AIM OF THE EXERCISE >> The listing below is to be reproduced in full, exactly as given.

*** Opening MATERIAL PROVIDED ***

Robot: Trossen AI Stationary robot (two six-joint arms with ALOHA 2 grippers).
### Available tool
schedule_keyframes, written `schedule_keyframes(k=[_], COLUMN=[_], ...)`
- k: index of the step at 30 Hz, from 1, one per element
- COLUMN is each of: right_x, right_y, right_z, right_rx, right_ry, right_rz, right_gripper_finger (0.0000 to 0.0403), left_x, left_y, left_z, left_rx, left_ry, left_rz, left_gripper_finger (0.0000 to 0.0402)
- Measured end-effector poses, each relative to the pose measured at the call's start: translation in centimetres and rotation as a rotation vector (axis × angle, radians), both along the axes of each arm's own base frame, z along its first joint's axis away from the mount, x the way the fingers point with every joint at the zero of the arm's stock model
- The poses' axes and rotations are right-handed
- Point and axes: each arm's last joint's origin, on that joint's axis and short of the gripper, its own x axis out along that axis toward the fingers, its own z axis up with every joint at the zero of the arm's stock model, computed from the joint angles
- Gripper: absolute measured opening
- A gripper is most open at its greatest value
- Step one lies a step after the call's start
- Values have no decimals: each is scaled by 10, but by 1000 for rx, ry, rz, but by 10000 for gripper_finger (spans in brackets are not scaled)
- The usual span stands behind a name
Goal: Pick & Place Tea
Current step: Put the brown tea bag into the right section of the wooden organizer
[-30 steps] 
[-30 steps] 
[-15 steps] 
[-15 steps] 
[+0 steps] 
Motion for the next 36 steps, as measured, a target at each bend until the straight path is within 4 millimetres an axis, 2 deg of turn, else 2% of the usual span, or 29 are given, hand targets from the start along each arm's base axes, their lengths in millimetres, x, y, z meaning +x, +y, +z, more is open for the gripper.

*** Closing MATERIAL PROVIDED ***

WRITTEN RESPONSE >>
Robot: Trossen AI Stationary robot (two six-joint arms with ALOHA 2 grippers).
### Available tool
schedule_keyframes, written `schedule_keyframes(k=[_], COLUMN=[_], ...)`
- k: index of the step at 30 Hz, from 1, one per element
- COLUMN is each of: right_x, right_y, right_z, right_rx, right_ry, right_rz, right_gripper_finger (0.0000 to 0.0403), left_x, left_y, left_z, left_rx, left_ry, left_rz, left_gripper_finger (0.0000 to 0.0402)
- Measured end-effector poses, each relative to the pose measured at the call's start: translation in centimetres and rotation as a rotation vector (axis × angle, radians), both along the axes of each arm's own base frame, z along its first joint's axis away from the mount, x the way the fingers point with every joint at the zero of the arm's stock model
- The poses' axes and rotations are right-handed
- Point and axes: each arm's last joint's origin, on that joint's axis and short of the gripper, its own x axis out along that axis toward the fingers, its own z axis up with every joint at the zero of the arm's stock model, computed from the joint angles
- Gripper: absolute measured opening
- A gripper is most open at its greatest value
- Step one lies a step after the call's start
- Values have no decimals: each is scaled by 10, but by 1000 for rx, ry, rz, but by 10000 for gripper_finger (spans in brackets are not scaled)
- The usual span stands behind a name
Goal: Pick & Place Tea
Current step: Put the brown tea bag into the right section of the wooden organizer
[-30 steps] 
[-30 steps] 
[-15 steps] 
[-15 steps] 
[+0 steps] 
Motion for the next 36 steps, as measured, a target at each bend until the straight path is within 4 millimetres an axis, 2 deg of turn, else 2% of the usual span, or 29 are given, hand targets from the start along each arm's base axes, their lengths in millimetres, x, y, z meaning +x, +y, +z, more is open for the gripper.

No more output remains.